You are viewing a plain text version of this content. The canonical link for it is here.
Posted to solr-user@lucene.apache.org by Fred Zimmerman <zi...@gmail.com> on 2011/11/02 15:52:37 UTC

limiting searches to particular sources

I want to be able to list some searches to particular sources, e.g. "wiki
only", "crawled only", etc.  So I think I need to create a source field in
the schema.xml.  However, the native data for these sources does not
contain source info (e.g. "crawled").  So I want to use (I think)
<copyfield> to add a string to each data set as I import it, e.g.
"website-X-crawl".  So my question is, how do I insert a string value into
a blank field?

Re: limiting searches to particular sources

Posted by Markus Jelsma <ma...@openindex.io>.
Your Nutch indexes the site and host fields. If that is not enough you can use 
its subcollection plugin to write values for URL patterns.

On Wednesday 02 November 2011 15:52:37 Fred Zimmerman wrote:
> I want to be able to list some searches to particular sources, e.g. "wiki
> only", "crawled only", etc.  So I think I need to create a source field in
> the schema.xml.  However, the native data for these sources does not
> contain source info (e.g. "crawled").  So I want to use (I think)
> <copyfield> to add a string to each data set as I import it, e.g.
> "website-X-crawl".  So my question is, how do I insert a string value into
> a blank field?

-- 
Markus Jelsma - CTO - Openindex
http://www.linkedin.com/in/markus17
050-8536620 / 06-50258350

Re: limiting searches to particular sources

Posted by Chris Hostetter <ho...@fucit.org>.
: Yes -- how do I specify the field as a constant in DIH?

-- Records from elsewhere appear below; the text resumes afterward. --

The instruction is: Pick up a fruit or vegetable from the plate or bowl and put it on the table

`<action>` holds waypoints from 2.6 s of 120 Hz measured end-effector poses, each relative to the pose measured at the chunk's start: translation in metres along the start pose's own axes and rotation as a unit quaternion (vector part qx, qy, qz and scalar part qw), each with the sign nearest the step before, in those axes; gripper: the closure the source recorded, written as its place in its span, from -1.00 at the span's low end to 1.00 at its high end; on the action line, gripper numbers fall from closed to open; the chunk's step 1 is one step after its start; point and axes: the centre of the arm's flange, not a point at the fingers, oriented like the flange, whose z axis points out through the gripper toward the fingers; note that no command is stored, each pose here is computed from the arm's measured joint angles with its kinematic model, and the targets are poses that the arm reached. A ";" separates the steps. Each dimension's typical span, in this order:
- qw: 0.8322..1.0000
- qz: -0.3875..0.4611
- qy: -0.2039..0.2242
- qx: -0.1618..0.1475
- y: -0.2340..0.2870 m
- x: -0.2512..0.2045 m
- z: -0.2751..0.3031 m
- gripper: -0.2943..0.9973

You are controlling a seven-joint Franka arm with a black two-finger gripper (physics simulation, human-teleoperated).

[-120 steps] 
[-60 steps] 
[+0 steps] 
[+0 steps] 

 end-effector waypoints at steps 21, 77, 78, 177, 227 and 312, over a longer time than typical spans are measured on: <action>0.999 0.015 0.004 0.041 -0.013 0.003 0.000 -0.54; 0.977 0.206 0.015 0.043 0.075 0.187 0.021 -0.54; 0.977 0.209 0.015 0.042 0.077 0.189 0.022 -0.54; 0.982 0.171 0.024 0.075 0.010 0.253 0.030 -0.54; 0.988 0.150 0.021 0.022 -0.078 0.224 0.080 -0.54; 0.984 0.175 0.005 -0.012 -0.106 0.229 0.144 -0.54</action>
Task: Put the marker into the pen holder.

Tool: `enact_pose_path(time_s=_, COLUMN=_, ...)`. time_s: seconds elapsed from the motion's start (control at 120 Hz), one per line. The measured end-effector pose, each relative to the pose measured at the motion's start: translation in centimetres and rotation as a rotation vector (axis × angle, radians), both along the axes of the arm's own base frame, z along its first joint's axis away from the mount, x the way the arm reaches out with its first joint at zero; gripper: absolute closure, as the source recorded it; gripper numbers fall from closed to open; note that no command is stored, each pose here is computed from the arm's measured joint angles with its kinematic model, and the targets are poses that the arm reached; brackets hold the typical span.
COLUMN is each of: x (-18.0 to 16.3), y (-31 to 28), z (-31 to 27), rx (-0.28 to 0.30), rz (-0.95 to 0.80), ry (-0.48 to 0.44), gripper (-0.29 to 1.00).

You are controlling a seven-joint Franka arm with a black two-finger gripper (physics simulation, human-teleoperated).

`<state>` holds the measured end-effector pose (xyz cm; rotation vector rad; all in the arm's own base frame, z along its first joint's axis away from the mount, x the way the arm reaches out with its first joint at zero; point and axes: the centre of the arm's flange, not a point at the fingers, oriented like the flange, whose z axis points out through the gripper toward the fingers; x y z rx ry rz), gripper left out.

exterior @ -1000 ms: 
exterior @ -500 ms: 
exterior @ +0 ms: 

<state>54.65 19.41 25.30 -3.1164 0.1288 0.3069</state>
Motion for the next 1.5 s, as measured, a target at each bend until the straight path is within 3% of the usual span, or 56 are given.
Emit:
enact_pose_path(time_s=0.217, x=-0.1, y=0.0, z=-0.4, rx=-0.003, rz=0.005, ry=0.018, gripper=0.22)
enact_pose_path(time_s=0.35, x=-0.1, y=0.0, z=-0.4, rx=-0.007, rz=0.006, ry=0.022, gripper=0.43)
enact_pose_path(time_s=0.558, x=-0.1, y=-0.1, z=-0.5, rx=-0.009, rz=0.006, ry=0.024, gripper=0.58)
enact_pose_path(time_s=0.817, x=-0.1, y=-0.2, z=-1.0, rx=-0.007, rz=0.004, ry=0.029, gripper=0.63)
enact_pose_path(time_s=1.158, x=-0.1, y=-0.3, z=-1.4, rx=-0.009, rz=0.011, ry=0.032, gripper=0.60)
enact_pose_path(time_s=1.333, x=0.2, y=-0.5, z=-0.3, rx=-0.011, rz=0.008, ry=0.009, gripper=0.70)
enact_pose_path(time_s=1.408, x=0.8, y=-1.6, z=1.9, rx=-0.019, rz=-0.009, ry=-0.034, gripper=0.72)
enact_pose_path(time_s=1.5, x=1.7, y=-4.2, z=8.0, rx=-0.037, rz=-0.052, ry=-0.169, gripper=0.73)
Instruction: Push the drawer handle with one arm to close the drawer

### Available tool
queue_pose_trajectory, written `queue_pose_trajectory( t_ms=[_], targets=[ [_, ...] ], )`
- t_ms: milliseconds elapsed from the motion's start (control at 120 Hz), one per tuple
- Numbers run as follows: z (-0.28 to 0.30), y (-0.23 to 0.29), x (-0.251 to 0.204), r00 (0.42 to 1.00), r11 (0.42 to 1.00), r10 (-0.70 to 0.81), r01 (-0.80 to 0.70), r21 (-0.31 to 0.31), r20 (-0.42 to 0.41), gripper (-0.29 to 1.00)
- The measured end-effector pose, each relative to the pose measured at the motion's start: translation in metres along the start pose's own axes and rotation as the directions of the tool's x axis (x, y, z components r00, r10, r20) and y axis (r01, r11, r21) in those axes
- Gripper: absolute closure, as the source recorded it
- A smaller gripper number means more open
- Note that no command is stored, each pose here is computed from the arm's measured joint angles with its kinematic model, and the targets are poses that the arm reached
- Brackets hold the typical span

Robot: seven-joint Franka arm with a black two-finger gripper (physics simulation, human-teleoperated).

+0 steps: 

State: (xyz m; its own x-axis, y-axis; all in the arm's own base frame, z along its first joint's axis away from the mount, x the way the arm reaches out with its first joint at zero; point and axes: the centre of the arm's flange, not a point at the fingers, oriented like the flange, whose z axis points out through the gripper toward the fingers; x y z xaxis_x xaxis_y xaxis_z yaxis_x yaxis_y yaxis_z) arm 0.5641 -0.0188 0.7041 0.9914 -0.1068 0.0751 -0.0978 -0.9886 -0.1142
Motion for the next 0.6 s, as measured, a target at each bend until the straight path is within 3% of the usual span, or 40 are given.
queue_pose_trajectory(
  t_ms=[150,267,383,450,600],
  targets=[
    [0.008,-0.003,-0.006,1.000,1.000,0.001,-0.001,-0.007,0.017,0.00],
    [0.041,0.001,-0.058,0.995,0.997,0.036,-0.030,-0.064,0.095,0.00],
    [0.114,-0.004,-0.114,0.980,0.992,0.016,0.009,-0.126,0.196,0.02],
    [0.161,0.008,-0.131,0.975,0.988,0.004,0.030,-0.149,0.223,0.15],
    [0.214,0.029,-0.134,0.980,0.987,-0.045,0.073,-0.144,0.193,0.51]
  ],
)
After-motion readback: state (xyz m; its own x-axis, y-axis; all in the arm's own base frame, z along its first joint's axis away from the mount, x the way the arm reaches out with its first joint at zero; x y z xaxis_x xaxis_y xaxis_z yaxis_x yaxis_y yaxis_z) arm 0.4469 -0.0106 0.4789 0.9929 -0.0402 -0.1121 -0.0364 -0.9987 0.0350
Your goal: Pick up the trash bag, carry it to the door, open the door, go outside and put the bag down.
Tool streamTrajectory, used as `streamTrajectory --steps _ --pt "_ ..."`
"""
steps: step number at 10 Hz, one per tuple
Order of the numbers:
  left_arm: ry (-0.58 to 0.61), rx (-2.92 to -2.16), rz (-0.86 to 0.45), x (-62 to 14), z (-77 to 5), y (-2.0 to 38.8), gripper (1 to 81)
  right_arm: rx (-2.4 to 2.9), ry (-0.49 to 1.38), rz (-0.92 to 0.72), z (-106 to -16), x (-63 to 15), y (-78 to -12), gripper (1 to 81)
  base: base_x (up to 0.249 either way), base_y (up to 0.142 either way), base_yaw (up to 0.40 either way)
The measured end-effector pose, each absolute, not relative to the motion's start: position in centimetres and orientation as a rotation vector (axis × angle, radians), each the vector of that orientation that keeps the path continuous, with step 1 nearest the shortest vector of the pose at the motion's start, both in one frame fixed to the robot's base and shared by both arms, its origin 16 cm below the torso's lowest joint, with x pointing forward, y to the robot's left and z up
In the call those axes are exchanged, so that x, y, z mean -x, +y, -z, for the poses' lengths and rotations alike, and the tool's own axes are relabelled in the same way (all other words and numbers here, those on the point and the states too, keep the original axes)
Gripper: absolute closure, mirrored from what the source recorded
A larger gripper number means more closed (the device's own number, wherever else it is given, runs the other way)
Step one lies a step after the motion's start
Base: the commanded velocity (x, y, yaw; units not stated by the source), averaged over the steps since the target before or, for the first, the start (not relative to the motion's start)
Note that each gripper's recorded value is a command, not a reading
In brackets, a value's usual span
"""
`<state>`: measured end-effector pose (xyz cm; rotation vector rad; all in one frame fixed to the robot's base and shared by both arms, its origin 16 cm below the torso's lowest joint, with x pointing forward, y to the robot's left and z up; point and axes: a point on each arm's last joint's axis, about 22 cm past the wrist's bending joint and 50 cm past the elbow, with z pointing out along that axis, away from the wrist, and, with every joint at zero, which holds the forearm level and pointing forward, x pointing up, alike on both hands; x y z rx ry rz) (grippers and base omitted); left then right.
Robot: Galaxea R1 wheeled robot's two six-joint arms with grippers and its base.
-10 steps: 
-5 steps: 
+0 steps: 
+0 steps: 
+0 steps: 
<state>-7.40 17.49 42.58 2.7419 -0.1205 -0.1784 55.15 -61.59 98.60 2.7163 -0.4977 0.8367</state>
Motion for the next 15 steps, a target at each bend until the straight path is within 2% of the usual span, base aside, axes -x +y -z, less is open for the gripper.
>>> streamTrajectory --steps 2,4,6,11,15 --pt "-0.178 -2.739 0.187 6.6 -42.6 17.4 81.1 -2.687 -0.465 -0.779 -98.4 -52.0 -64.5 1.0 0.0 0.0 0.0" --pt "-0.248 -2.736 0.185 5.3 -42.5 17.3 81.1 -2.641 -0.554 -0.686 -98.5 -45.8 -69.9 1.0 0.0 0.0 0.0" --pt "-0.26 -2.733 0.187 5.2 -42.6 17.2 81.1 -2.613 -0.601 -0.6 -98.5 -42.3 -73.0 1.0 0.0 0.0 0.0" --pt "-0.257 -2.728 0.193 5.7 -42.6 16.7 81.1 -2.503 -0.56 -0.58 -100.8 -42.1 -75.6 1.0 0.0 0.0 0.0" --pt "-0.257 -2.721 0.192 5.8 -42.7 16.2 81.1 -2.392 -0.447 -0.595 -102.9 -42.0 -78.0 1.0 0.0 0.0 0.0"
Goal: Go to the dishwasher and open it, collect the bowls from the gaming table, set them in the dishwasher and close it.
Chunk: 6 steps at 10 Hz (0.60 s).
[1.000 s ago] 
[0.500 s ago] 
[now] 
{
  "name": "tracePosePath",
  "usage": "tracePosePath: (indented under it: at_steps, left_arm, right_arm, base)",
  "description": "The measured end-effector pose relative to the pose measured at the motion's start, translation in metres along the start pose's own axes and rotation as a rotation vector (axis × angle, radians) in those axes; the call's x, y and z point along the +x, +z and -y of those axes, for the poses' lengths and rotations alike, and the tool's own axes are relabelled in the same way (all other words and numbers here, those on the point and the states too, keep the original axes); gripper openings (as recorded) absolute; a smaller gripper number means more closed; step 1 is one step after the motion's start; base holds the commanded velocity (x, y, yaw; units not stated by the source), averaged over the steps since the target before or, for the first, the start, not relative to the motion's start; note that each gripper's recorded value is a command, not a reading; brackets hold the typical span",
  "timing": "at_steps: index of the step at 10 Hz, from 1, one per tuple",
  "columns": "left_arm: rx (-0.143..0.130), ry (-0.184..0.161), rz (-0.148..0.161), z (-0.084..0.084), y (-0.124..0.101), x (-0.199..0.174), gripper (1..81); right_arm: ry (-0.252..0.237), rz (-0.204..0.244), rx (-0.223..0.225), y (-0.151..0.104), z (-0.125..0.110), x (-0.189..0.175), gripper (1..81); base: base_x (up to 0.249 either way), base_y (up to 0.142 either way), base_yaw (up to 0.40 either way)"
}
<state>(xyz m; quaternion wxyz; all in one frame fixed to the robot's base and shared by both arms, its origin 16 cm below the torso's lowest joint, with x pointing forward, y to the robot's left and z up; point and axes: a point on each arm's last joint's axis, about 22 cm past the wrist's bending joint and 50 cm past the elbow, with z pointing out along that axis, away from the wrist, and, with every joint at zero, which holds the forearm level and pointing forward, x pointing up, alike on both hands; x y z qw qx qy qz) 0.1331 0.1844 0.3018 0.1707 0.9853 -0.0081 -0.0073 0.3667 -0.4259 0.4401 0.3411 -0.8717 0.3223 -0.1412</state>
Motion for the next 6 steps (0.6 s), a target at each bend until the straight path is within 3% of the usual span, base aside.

https://wiki.apache.org/solr/DataImportHandlerFaq#How_would_I_insert_a_static_value_into_a_field_.3F



-Hoss

Re: limiting searches to particular sources

Posted by Fred Zimmerman <zi...@gmail.com>.
Yes -- how do I specify the field as a constant in DIH?

On Fri, Nov 4, 2011 at 11:17 AM, Erick Erickson <er...@gmail.com>wrote:

> How are you crawling your info? Somewhere you have to inject the
> source into the document, <copyField> won't do the trick because
> there's no source available....
>
> If you're crawling the data by yourself, you can just add the source
> to the document.
>
> If you're using DIH, you can specify the field as a constant. Or you
> could implement a custom Transformer that inserted it for you.
>
> Best
> Erick
>
> On Wed, Nov 2, 2011 at 10:52 AM, Fred Zimmerman <zi...@gmail.com>
> wrote:
> > I want to be able to list some searches to particular sources, e.g. "wiki
> > only", "crawled only", etc.  So I think I need to create a source field
> in
> > the schema.xml.  However, the native data for these sources does not
> > contain source info (e.g. "crawled").  So I want to use (I think)
> > <copyfield> to add a string to each data set as I import it, e.g.
> > "website-X-crawl".  So my question is, how do I insert a string value
> into
> > a blank field?
> >
>

Re: limiting searches to particular sources

Posted by Erick Erickson <er...@gmail.com>.
How are you crawling your info? Somewhere you have to inject the
source into the document, <copyField> won't do the trick because
there's no source available....

If you're crawling the data by yourself, you can just add the source
to the document.

If you're using DIH, you can specify the field as a constant. Or you
could implement a custom Transformer that inserted it for you.

Best
Erick

On Wed, Nov 2, 2011 at 10:52 AM, Fred Zimmerman <zi...@gmail.com> wrote:
> I want to be able to list some searches to particular sources, e.g. "wiki
> only", "crawled only", etc.  So I think I need to create a source field in
> the schema.xml.  However, the native data for these sources does not
> contain source info (e.g. "crawled").  So I want to use (I think)
> <copyfield> to add a string to each data set as I import it, e.g.
> "website-X-crawl".  So my question is, how do I insert a string value into
> a blank field?
>